Red Hat Enterprise Linux Operating System for vGPU and vDGA

For a Red Hat Enterprise Linus guest operating system, install and configure as follows.

  1. Install Red Hat Enterprise Linux 6.9 or 7.4 x64, install all updates, and reboot.
  2. Install gcc, kernel makefiles, and headers:
    sudo yum install gcc-c++ kernel-devel-$(uname -r) kernel-headers-$(uname -r) -y
  3. Disable libvirt:
    sudo systemctl disable libvirtd.service
  4. Disable the open-source nouveau driver.
    a. Open the following configuration file using vi:
        sudo vi /etc/default/grub
        If you are using RHEL 6.x:
        sudo vi /boot/grub/grub.conf
    b. Find the line for GRUB_CMDLINE_LINUX, and add blacklist=nouveau to the line.
    c. Add the line blacklist=nouveau anywhere in the following configuration file:
        sudo vi /etc/modprobe.d/blacklist.conf
  5. Generate new grub.cfg and initramfs files:
    sudo grub2-mkconfig -o /boot/grub2/grub.cfg
    sudo dracut /boot/initramfs-$(uname -r).img $(uname -r) -f
  6. Reboot.
  7. Install the NVIDIA driver, and acknowledge all questions:
    init 3
    chmod +x NVIDIA-Linux-x86_64-xxx.xx-grid.run
    sudo ./NVIDIA-Linux-x86_64-xxx.xx-grid.run
  8. (Optional) Install the CUDA Toolkit (run file method recommended), but do not install the included driver.
  9. Add license server information:
    sudo cp /etc/nvidia/gridd.conf.template /etc/nvidia/gridd.conf
    sudo vi /etc/nvidia/gridd.conf

    Set ServerAddress and BackupServerAddress to the DNS names or IPs of your license servers, and FeatureType to 1 for vGPU and 2 for vDGA.
  10. Install the Horizon Agent:
    tar -zxvf VMware-horizonagent-linux-x86_64-7.3.0-6604962.tar.gz
    cd VMware-horizonagent-linux-x86_64-7.3.0-6604962
    sudo ./install_viewagent.sh

    Following is a screenshot of the NVIDIA X Server Settings window showing the results of installation and configuration for a Red Hat Enterprise Linux guest operating system.
    Install the Horizon Agent

Horizon 7 version 7.x Pool and Farm Settings

During the creation of a new farm in Horizon 7, configuring a 3D farm is the same as a normal farm. During the creation of a new View desktop pool in Horizon 7, configure the pool as normal until you reach the Desktop Pool Settings section.
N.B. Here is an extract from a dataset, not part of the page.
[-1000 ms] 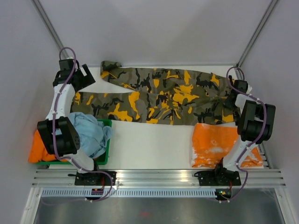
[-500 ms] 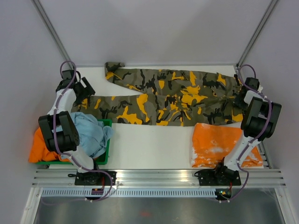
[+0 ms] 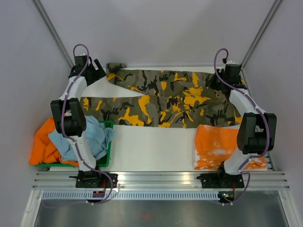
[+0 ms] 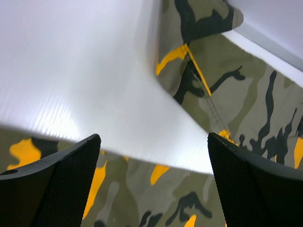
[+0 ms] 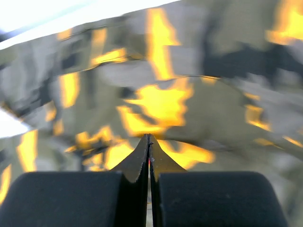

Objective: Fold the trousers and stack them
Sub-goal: Flatten the trousers out

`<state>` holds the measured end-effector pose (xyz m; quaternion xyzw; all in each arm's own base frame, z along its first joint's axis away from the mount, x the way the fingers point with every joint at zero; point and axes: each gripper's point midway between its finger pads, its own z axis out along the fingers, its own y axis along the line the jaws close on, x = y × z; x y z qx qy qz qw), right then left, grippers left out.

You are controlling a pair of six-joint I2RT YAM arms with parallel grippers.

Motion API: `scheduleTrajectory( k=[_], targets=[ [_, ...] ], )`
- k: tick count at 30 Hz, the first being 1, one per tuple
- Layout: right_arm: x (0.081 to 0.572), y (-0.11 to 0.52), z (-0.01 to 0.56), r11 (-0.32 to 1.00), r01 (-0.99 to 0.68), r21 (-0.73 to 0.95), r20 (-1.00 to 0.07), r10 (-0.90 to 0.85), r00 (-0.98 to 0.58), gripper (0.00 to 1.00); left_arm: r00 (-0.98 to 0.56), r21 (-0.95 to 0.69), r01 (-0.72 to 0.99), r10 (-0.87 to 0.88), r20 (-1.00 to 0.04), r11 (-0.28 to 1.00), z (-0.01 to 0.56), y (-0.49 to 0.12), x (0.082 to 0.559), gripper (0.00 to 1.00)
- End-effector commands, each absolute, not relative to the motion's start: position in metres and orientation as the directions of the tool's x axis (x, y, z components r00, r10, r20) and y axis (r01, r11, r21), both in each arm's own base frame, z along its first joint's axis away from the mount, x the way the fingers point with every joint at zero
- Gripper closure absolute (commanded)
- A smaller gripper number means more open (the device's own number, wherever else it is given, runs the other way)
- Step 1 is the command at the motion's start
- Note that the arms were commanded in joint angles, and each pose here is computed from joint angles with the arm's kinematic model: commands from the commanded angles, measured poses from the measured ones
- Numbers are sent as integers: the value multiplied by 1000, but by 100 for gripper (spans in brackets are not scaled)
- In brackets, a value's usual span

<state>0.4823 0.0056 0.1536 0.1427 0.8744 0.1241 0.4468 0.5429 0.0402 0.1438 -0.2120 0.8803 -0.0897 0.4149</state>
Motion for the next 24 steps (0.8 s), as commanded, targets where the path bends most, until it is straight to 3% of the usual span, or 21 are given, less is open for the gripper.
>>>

  1. In the Add Desktop Pool window scroll to the Remote Display Protocol section.
  2. For the 3D Renderer option, do one of the following.
  • For vSGA, select either Hardware or Automatic.
  • For vDGA or MxGPU, select Hardware.
  • For vGPU, select NVIDIA GRID VGPU.

NVIDIA GRID VGPU

Automatic uses hardware acceleration if the host that the virtual machine is starting in has a capable and available hardware GPU. If a hardware GPU is not available, the virtual machine uses software 3D rendering for any 3D tasks. The Automatic option allows the virtual machine to be started on, or migrated (via vSphere vMotion) to any host (VMware vSphere version 5.0 or later), and to use the best solution available on that host.

Hardware uses only hardware-accelerated GPUs. If a hardware GPU is not present in a host, the virtual machine will not start, or you cannot perform a live vSphere vMotion migration to that host. Migration is possible as long as the host the virtual machine is being moved to has a capable and available hardware GPU. The Hardware option guarantees that a virtual machine always uses hardware 3D rendering when a GPU is available, but it limits the virtual machine to using hosts that have hardware GPUs.

For Horizon 7 version 7.0 or 7.1, configure the amount of VRAM you want each virtual desktop to have. If you are using vGPU, also select the profile to use. With Horizon 7 version 7.1, you can use vGPU with instant clones, but the profile must match the profile set on the parent VM with the vSphere Web Client.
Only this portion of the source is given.